Task to carry out: In this exercise, print only the lines of the records below from the one with "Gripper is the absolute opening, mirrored" through the one with "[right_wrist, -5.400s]", inclusive. Pictures are not part of the copy.

★ ★ ★ ★ ★ ★ ★

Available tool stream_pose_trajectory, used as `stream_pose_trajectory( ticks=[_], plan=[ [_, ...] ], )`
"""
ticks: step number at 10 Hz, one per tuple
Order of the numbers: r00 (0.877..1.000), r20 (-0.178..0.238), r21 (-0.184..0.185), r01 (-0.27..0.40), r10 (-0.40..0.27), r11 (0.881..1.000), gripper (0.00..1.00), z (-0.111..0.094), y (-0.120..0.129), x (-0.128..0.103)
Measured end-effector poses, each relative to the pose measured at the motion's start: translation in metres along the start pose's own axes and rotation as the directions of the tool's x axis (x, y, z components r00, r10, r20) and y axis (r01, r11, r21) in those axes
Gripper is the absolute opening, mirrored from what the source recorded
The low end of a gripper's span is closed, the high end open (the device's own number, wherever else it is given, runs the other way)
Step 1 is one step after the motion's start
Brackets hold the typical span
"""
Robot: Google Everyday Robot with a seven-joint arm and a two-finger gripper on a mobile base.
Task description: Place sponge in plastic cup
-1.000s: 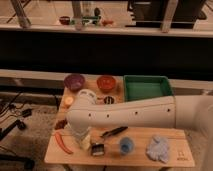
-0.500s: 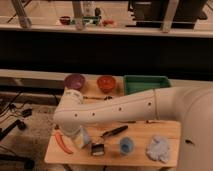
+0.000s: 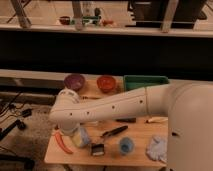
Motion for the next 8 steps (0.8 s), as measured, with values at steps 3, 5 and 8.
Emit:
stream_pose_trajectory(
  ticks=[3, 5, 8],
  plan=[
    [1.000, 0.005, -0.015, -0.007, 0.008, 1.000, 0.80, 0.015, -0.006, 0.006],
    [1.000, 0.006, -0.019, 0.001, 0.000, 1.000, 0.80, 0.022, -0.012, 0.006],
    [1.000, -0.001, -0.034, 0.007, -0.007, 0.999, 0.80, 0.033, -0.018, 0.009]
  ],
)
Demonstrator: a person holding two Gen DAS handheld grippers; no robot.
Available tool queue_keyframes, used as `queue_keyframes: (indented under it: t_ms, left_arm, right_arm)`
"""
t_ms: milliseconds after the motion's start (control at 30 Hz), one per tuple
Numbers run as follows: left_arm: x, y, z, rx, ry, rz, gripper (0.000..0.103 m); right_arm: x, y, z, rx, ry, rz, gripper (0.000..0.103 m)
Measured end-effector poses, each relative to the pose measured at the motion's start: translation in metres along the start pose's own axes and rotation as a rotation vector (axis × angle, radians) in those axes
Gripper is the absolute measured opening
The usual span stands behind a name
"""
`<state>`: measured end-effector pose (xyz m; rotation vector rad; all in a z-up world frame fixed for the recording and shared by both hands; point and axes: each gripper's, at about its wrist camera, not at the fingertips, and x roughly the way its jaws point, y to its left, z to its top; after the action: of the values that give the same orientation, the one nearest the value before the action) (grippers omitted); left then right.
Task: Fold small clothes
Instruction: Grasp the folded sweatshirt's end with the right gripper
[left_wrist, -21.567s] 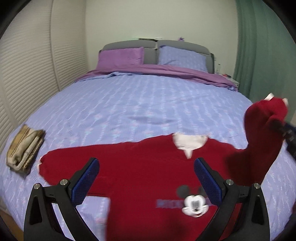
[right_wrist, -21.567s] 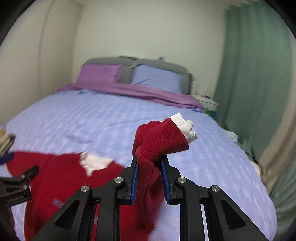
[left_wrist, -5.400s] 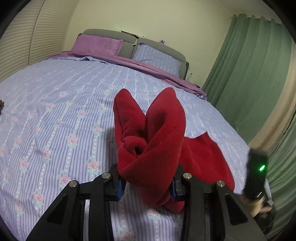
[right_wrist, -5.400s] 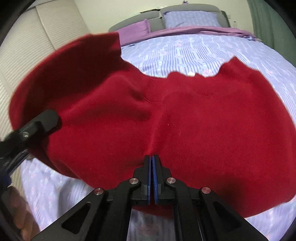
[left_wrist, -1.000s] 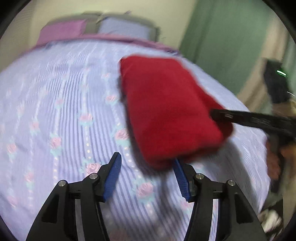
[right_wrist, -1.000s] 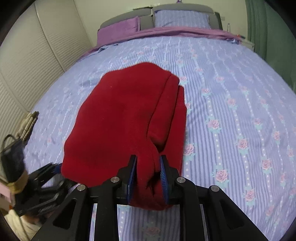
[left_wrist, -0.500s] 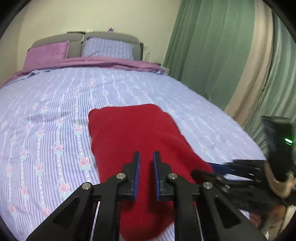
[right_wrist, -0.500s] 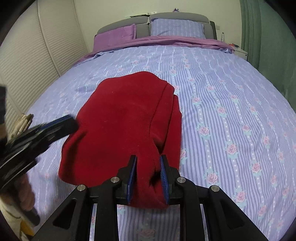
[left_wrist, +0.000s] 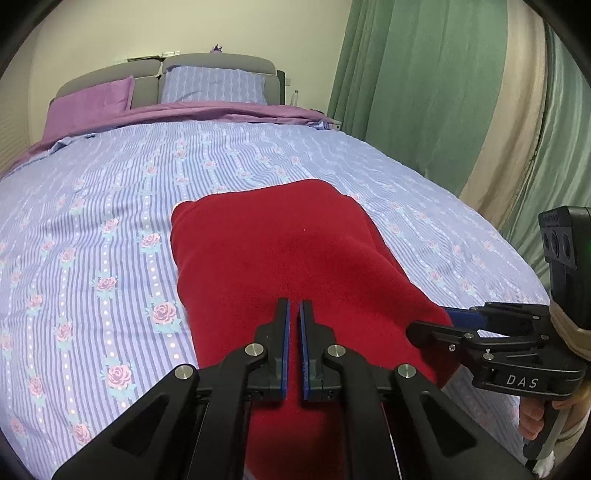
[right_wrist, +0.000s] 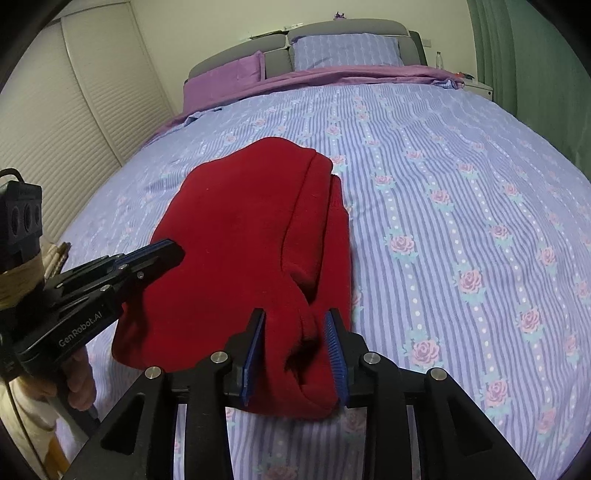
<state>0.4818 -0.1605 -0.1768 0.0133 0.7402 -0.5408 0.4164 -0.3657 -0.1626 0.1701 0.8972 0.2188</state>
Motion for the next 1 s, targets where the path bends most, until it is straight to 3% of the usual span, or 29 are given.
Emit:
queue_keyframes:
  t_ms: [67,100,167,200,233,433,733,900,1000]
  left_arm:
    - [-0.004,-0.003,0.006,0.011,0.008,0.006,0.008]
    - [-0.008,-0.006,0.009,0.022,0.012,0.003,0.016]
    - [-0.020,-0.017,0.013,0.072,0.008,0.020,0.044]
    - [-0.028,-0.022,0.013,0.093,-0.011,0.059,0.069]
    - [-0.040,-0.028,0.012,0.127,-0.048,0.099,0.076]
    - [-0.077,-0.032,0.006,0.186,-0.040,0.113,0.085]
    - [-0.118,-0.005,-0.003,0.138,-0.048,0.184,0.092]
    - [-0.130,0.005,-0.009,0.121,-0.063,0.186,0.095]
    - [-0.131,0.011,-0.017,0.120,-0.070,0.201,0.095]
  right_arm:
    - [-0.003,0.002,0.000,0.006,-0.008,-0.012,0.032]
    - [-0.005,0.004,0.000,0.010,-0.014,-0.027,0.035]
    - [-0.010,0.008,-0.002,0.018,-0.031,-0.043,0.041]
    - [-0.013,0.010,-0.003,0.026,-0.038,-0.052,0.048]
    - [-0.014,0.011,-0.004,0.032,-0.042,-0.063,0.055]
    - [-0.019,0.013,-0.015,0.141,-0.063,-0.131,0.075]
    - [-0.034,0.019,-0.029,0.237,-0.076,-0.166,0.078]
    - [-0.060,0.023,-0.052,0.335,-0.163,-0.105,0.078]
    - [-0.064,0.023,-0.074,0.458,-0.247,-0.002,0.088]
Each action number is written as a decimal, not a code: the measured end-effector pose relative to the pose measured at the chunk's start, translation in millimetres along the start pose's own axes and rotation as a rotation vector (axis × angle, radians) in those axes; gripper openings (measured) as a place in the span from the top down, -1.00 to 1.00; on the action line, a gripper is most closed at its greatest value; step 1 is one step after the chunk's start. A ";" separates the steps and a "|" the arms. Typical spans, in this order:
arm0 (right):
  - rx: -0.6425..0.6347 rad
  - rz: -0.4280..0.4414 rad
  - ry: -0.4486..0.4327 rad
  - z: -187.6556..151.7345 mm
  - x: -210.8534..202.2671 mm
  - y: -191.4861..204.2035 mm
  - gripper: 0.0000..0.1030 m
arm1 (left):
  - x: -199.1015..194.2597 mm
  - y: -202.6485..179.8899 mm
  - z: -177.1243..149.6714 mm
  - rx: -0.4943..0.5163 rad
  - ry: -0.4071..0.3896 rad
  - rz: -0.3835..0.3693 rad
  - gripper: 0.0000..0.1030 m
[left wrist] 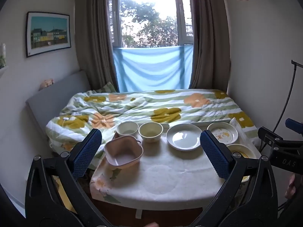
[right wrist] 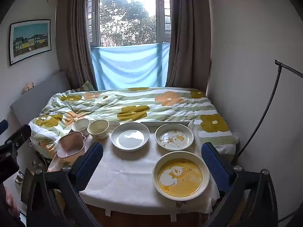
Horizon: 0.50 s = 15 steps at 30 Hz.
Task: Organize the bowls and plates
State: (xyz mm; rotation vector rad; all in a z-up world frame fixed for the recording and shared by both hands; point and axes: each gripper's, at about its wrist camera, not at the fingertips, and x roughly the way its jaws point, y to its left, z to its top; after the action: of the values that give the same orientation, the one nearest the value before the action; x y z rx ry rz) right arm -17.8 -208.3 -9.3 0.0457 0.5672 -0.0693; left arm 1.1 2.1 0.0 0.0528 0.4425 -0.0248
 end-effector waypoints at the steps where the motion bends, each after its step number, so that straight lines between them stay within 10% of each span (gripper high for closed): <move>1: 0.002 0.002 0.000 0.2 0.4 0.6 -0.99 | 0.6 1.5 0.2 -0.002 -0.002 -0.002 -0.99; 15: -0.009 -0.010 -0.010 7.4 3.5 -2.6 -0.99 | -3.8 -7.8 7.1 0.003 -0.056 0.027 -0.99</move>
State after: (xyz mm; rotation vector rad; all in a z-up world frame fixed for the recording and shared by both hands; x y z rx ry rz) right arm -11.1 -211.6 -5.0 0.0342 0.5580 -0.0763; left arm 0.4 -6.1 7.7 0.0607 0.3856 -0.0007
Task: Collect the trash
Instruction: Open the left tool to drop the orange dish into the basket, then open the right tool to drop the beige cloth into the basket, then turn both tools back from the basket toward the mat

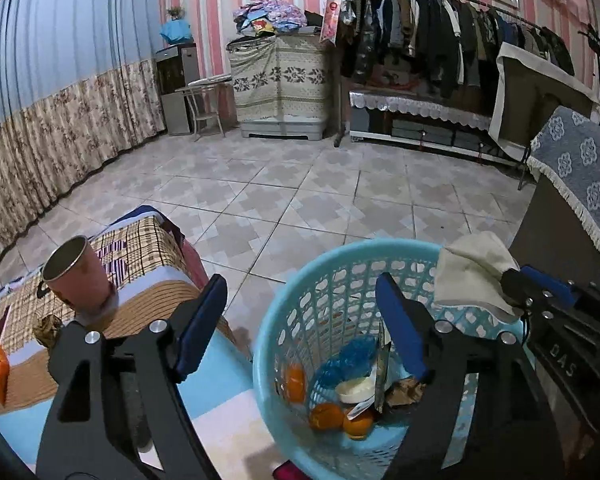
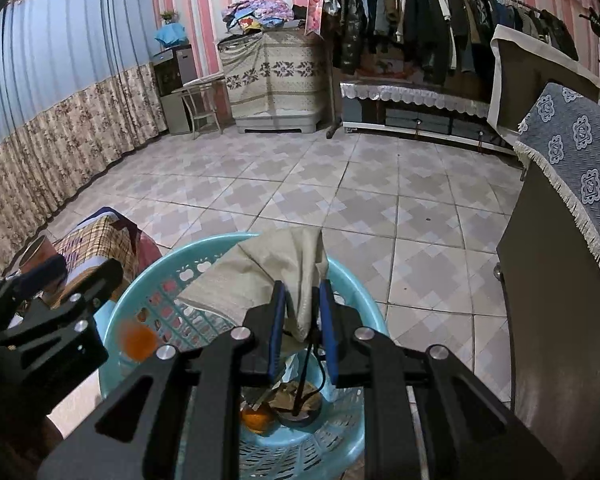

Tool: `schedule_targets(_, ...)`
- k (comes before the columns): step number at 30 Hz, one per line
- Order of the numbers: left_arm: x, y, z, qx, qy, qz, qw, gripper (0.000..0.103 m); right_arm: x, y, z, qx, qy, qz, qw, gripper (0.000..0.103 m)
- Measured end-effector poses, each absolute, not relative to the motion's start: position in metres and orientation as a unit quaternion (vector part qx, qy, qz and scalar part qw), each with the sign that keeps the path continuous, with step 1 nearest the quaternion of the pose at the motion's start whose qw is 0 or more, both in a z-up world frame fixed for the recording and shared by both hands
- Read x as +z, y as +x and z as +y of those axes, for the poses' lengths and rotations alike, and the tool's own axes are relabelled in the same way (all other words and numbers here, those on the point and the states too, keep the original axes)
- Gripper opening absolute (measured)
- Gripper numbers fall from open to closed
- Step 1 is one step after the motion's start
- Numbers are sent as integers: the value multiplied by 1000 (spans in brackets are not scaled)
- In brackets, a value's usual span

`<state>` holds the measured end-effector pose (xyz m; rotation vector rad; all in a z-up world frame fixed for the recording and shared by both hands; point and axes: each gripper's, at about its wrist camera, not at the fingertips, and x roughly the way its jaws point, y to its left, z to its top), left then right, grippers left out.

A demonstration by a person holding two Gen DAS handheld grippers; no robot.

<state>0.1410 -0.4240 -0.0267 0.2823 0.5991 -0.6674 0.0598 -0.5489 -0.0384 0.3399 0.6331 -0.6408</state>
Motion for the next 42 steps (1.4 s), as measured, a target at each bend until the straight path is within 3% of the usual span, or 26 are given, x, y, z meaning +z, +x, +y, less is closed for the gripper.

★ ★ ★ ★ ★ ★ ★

Solution to the problem:
Gripper is the absolute opening, mirrored from what the source recorded
The low end of a gripper's span is closed, the high end open (the device's own number, wherever else it is given, runs the other way)
Step 1 is one step after the motion's start
Brackets hold the typical span
"""
Robot: Google Everyday Robot with a seven-joint arm and a two-finger gripper on a mobile base.
Task description: Place sponge in plastic cup
-1.000s: 
-0.500s: 
+0.000s: 
Motion for the next 8 steps (0.8 s), as measured, with values at steps 3, 5 and 8.
Emit:
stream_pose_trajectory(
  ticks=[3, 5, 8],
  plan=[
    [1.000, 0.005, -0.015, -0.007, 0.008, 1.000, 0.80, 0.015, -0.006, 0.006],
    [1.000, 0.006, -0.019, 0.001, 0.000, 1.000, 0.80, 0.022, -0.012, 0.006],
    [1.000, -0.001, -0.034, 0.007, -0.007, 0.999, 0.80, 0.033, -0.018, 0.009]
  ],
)
Demonstrator: a person holding two Gen DAS handheld grippers; no robot.
Available tool queue_keyframes, used as `queue_keyframes: (indented under it: t_ms, left_arm, right_arm)`
"""
t_ms: milliseconds after the motion's start (control at 30 Hz), one per tuple
Numbers run as follows: left_arm: x, y, z, rx, ry, rz, gripper (0.000..0.103 m); right_arm: x, y, z, rx, ry, rz, gripper (0.000..0.103 m)
Measured end-effector poses, each relative to the pose measured at the motion's start: translation in metres along the start pose's own axes and rotation as a rotation vector (axis × angle, radians) in those axes
Gripper is the absolute measured opening
The usual span stands behind a name
"""
`<state>`: measured end-effector pose (xyz m; rotation vector rad; all in a z-up world frame fixed for the recording and shared by both hands; point and axes: each gripper's, at about its wrist camera, not at the fingertips, and x roughly the way its jaws point, y to its left, z to its top; after the action: of the values that give the same orientation, the one nearest the value before the action) (grippers omitted); left then right.
Task: Fold small clothes
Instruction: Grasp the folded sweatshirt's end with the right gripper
[left_wrist, -21.567s] 
[right_wrist, -21.567s] 
[left_wrist, -5.400s] 
[right_wrist, -5.400s] 

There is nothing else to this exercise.